MAU to DAU conversion is still going to be focused largely from catch-up TV for us, Arun. So we are not really going to be investing capital behind MAU to DAU conversions. Our expectations on the investments will be largely on the original content and the movie content that we'll build for the subscription acquisitions. Our conversion rate from MAU to DAU, we would be targeting in the mid-term around 15% to 18%, let's say, by end of the next fiscal. That will be a industry benchmark that we should be looking at.
Okay. But even within that, you see the average time spent, this is still lagging behind most of your peers with a similar content or the subscription rates. Is there any particular reason for this, some kind of lagging behind the peers?
The fact, Arun, that -- because I said earlier, it is catch-up TV and some of the key shows may not be performing as well on television. So that same effect is seen on OTT as well. So as and when you have more hit shows on television, the catch up consumption also gets drive up. So it's a kind of a same situation that is impacting both the linear business and the [indiscernible] business.
The next question is from the line of Kunal Vora from BNP Paribas.
On the new strategy, you mentioned that with that, there could be some pressure on margins. Would you also see an acceleration of revenue growth? And would that happen in FY '22? Or it will be back-ended? And is it fair to assume that the 30% margin you have earlier guided to will not come through? But will the sales be higher to offset the impact, and does the EBITDA growth should be strong -- I mean, I understand that you're going to give more color next quarter, but anything which you can share here will be good.
Certainly, we will not be able to deliver on the 30% EBITDA margin guideline, given the fact that the full-fledged growth level, even we can't predict right now for fiscal year '22. So we have to wait and watch and only talk more granular in the next quarter. But I do expect some impact on margins to happen.
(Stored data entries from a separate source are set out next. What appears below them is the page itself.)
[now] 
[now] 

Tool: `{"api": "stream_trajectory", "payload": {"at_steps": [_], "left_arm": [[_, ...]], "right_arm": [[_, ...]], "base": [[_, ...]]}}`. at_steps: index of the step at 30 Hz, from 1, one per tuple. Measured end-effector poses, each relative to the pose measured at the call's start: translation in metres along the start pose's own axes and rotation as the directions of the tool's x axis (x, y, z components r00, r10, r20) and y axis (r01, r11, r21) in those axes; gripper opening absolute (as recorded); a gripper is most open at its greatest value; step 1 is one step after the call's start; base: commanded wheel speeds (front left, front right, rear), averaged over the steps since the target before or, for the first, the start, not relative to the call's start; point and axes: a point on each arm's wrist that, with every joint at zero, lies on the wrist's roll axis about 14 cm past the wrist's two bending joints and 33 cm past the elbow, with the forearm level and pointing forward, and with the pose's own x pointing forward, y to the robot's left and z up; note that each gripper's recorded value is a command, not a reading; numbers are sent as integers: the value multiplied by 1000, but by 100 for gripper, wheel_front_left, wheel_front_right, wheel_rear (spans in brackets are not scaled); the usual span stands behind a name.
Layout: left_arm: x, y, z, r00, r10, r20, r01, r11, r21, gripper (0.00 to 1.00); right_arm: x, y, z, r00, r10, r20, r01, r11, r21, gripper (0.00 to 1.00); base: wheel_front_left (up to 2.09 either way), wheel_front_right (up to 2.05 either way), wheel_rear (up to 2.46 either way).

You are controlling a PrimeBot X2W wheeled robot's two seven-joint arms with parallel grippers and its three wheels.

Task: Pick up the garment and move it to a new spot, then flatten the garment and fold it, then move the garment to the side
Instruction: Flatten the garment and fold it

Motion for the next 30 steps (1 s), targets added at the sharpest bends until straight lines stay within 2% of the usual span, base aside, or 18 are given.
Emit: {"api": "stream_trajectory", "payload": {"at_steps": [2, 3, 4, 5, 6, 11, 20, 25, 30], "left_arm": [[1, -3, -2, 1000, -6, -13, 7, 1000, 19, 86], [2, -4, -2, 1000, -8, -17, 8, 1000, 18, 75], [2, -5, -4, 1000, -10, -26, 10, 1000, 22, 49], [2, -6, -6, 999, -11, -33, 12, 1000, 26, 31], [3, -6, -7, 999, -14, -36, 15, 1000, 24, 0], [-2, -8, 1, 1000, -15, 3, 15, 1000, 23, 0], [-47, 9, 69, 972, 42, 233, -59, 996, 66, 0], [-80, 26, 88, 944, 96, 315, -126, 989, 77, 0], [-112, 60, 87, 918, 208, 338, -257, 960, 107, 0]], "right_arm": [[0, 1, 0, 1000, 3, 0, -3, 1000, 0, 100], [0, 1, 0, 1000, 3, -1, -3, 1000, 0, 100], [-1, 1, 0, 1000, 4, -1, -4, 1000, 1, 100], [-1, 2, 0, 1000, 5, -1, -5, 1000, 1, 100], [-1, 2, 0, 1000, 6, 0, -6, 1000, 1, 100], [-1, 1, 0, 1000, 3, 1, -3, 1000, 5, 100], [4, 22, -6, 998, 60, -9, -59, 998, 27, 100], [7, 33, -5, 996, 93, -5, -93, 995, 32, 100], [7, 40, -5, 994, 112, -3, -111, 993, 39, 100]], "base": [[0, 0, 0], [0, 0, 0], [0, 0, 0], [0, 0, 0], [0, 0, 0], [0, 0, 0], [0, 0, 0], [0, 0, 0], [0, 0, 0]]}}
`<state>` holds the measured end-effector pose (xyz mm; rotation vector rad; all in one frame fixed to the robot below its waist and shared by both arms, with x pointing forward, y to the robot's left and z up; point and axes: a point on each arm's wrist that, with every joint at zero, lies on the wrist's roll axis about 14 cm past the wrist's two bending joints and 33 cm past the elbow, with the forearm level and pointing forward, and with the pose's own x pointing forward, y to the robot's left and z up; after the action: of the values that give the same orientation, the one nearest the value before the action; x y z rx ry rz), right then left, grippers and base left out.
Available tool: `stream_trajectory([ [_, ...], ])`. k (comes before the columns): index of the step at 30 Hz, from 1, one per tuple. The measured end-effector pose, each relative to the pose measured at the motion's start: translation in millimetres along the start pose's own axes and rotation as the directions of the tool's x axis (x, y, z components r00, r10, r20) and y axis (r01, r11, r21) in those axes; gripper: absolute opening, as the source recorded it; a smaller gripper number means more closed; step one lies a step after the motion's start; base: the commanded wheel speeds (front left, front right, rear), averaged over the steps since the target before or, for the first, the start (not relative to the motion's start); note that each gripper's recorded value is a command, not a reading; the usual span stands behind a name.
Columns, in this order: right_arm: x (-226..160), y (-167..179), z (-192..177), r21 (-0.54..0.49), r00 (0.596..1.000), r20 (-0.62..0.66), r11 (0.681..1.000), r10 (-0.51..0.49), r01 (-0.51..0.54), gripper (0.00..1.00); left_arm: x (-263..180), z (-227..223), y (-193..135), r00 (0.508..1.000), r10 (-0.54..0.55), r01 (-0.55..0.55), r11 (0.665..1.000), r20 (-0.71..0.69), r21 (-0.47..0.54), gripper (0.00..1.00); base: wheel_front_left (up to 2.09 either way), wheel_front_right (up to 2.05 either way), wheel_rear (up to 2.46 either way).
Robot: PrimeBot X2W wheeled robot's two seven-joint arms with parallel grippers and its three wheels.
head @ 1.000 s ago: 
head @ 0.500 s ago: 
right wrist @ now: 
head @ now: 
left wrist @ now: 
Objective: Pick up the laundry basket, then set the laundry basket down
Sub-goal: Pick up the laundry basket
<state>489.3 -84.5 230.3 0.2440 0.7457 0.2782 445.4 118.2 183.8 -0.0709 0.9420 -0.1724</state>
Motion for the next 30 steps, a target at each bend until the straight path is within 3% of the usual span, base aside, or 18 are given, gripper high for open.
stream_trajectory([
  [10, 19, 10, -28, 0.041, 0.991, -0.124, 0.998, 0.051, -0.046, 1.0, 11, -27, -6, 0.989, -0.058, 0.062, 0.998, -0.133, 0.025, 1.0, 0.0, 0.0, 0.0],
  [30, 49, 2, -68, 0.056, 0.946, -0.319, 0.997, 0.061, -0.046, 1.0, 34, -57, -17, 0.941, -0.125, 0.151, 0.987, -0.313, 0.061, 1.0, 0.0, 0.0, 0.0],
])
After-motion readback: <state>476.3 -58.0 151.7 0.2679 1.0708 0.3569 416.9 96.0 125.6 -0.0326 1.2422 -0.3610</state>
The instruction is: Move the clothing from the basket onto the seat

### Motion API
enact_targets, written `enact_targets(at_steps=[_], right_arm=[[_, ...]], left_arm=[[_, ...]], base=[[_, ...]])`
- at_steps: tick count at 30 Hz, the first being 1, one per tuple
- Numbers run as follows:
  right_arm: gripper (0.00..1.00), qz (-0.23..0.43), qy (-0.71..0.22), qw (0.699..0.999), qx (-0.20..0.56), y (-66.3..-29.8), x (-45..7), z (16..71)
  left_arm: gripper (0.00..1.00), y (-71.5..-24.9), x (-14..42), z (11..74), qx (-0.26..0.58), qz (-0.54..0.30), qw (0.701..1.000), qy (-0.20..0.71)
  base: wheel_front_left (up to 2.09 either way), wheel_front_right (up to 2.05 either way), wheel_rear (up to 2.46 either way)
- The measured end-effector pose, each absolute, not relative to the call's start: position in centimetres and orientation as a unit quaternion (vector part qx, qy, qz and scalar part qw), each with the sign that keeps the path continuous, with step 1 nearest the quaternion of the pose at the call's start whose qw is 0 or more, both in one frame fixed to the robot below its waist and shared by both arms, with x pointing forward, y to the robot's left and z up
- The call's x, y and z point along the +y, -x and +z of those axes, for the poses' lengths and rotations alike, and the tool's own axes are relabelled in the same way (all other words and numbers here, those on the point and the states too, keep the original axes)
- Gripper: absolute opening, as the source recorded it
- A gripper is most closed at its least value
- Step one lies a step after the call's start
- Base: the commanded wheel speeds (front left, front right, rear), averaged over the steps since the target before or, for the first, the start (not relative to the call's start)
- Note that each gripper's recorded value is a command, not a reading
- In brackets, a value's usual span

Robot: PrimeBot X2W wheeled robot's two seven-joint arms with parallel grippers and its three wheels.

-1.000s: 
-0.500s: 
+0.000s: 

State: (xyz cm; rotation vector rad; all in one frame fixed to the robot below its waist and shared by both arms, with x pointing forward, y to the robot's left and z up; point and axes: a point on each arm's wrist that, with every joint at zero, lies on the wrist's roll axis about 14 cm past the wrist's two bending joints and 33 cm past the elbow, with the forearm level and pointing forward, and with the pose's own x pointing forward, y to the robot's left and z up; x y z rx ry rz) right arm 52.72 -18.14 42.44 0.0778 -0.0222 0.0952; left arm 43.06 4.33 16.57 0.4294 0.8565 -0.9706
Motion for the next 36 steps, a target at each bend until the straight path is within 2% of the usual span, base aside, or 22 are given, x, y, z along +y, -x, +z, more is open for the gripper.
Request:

But would there be an impact on sales as well or sales impact would be better?
So Kunal, definitely, as we are spending more money, there will be incremental sales. But I mean in many of the business like digital and also to an extent, in television, we'll first have to make investment and typically revenues followed in due course of time. So there will be definitely immediate impact on sales, which will be positive. But full impact of the investment which we are making would be visible over a period of time. So as Punit mentioned during the opening remarks, that in FY -- around 10 years back, around FY '12 we were making investment, near-term has actually impacted margins; but over next several years, it helped us grow much ahead of industry. So that's the broad thesis with which we are in. So initially, it will have an impact on margin; and later years, we will benefit on account of that.
Understood. Second one on content syndication deal, has the cash already been collected? Or is it reflecting in the balance sheet as I see that receivables have increased.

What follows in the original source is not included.